The full programming sphinx-generated docs can be seen in the official documentation.

Contents:

  1. Installation
  2. Configuration
  3. Workflow
  4. Data
  5. Examples
  6. License
  7. Contributors

Installation

# Clone the repository
git clone https://github.com/BDALab/predictor-api.git

# Install packaging utils
pip install --upgrade pip
pip install --upgrade virtualenv

# Change directory
cd predictor-api

# Activate virtual environment
# Linux
# Windows

# Linux
virtualenv .venv
source .venv/bin/activate

# Windows
virtualenv venv
venv\Scripts\activate.bat

# Install dependencies
pip install -r requirements.txt

# Three necessary steps (see the configuration section bellow):
#
# 1. create .env file with the JWT secret key at api/.env
# 2. add dependencies of the predictors to be used at requirements_predictors.txt
# 3. configure the location of the serialized predictors at api/configuration/ml.json

Configuration

Necessary configuration

To make the Predictor API working, there are three steps that must be performed:

  1. create .env file with the JWT secret key at api/.env to enable proper user authorization of the requests (more information can be seen in the next sub-section; 2. point - authorization)
  2. add dependencies of the serialized predictors to be used in the API at requirements_predictors.txt to enable automatic installation of the libraries used to train the predictors (more information can be seen in the next sub-section; 6. point - machine learning)
  3. configure the location of the serialized predictors to be used in the API at api/configuration/ml.json to enable loading, i.e. deserialization of the models (more information can be seen in the next sub-section; 6. point - machine learning)

Full configuration

The package provides various configuration files stored at api/configuration.
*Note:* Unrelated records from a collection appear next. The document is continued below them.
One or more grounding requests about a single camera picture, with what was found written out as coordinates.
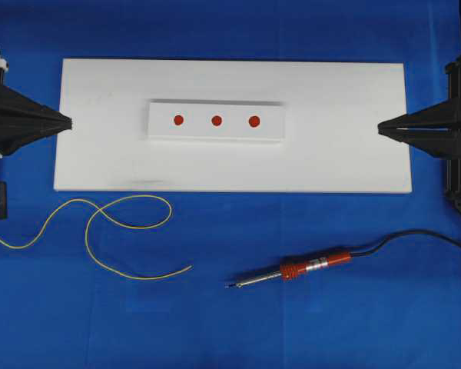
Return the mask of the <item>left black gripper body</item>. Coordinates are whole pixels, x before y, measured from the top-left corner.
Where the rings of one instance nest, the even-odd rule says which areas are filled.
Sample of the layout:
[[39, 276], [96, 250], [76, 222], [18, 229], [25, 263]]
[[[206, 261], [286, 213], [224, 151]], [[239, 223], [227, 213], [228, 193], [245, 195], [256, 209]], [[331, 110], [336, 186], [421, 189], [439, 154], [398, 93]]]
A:
[[0, 154], [3, 156], [11, 155], [18, 148], [23, 133], [22, 100], [17, 91], [0, 85]]

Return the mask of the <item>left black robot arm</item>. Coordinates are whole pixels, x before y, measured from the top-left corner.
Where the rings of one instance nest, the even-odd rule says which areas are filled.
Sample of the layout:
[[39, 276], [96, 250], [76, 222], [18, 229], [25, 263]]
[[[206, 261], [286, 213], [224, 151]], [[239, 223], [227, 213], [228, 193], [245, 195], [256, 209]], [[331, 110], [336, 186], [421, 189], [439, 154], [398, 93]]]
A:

More specifically, the following configuration is provided:

  1. authentication (api/configuration/authentication.json): it supports the configuration of the database of users. In this version, the sqlite database is used for simplicity. The main configuration is the URI for the *.db file (pre-set to api/authentication/database/database/database.db). An empty database file is created automatically.
  2. authorization (api/configuration/authorization.json): it supports the configuration of the request authorization. In this version, the JWT authorization is supported. The main configuration is the name of the .env file that stores the JWT secret key. For security reasons, the .env file is not part of this repository, i.e. before using the API, it is necessary to create the .env file at api-level, i.e. api/.env and set the JWT_SECRET_KEY field (e.g. JWT_SECRET_KEY="wfTHu38GpF5y60djwKC0EkFj586jdyZR").
  3. cors (api/configuration/cors.json): it supports the configuration of the cross-origin resource sharing. In this version, no sources are added to the origins, (to be updated per deployment).
  4. caching (api/configuration/caching.json): it supports the configuration of API request-response caching. In this version, the simple in-memory caching with the TTL of 60 seconds is used.
  5. logging (api/configuration/logging.json): it supports the configuration of the logging. The package provides logging on three levels: (a) request, (b) response, (c) werkzeug. The log files are created in the logs directory located at the predictor's root directory.
  6. machine learning (api/configuration/ml.json): it supports the configuration of the predictors. First, the dependencies of the serialized predictor models must be added to requirements_predictors.txt (e.g. when using serialized scikit-learn models, scikit-learn must be added). The API will automatically install all predictor dependencies specified in this file. Next, the location of the serialized models must be set via predictors.location (full-path is needed; by default, it is set to: api/ml/models). All serialized models must be placed at predictors.location to be loadable at the runtime. Only models serialized as joblib files are supported.

Workflow

In order for a user to use the API, the following steps are required:

  1. a new user must be created via the /signup endpoint
  2. the existing user must log-in to get the access and refresh token via the login endpoint
  3. calls to the /predict or /predict_proba endpoints can be made
  4. if the access token expires, a new one must be obtained via the /refresh endpoint

For specific examples for each step of the workflow, see the Examples section.

Data

Input data

Structure of the input data is the following: it is a dict object with these field-value pairs (example bellow):

  • features (dict, mandatory; placeholder for the feature values/labels)
  • features.values (numpy.array, mandatory; feature values)
  • features.labels (list, optional; feature labels)
  • model (str, mandatory; predictor identifier)

Shape:

Shape of the feature values: (first dimension, (inner dimensions), last dimension)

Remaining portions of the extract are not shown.